▶ **EXERCISE AIM**
The exercise asks you to copy every line below in which "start" appears.

▶ **GIVEN DATA**
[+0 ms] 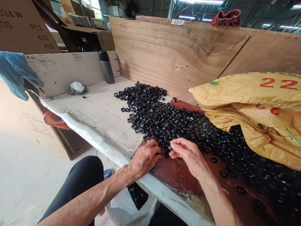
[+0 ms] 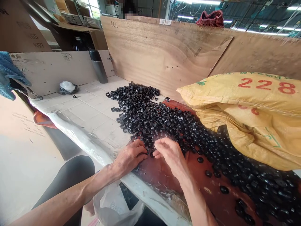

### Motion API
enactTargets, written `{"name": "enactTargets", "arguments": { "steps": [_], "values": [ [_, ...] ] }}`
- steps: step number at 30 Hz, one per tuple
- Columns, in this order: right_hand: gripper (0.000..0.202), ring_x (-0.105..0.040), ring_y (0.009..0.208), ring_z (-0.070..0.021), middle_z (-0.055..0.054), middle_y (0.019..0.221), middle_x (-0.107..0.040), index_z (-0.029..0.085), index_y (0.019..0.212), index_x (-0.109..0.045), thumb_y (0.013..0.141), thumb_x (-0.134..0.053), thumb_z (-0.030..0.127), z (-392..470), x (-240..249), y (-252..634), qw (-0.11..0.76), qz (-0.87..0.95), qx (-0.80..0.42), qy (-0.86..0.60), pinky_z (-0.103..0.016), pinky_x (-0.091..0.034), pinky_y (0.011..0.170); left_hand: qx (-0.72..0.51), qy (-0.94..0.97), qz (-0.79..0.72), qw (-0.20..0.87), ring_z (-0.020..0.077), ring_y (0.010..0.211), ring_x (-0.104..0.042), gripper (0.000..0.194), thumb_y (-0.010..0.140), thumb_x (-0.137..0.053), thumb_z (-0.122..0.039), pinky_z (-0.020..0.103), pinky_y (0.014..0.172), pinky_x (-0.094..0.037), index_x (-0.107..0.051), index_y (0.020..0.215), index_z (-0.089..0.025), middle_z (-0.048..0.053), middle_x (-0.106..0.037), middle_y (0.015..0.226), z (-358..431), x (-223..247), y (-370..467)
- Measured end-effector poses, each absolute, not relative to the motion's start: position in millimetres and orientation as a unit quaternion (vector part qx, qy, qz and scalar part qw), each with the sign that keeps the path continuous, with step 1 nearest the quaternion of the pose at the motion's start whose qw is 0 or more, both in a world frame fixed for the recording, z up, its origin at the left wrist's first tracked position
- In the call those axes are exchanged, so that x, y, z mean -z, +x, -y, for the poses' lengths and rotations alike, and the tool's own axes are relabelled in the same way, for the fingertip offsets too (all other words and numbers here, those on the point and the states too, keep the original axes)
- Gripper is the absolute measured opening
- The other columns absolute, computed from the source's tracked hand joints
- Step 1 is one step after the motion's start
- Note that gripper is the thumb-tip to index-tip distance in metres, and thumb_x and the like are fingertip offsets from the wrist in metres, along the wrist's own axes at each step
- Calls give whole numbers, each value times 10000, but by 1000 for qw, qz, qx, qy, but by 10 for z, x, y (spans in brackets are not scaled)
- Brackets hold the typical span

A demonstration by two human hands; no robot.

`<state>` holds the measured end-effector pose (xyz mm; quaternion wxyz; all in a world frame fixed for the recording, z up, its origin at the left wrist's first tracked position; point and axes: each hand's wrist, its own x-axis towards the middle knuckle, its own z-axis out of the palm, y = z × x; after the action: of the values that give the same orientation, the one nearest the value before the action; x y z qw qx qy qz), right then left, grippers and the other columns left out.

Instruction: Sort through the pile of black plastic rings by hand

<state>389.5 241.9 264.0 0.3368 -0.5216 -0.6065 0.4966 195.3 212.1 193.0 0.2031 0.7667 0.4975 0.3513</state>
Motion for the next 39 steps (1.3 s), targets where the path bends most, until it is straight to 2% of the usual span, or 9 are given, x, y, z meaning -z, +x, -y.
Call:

▶ **YOUR SOLUTION**
- Measured end-effector poses, each absolute, not relative to the motion's start: position in millimetres and orientation as a unit quaternion (vector part qx, qy, qz and scalar part qw), each with the sign that keeps the path continuous, with step 1 nearest the quaternion of the pose at the motion's start whose qw is 0 or more, both in a world frame fixed for the recording, z up, its origin at the left wrist's first tracked position
- Step 1 is one step after the motion's start

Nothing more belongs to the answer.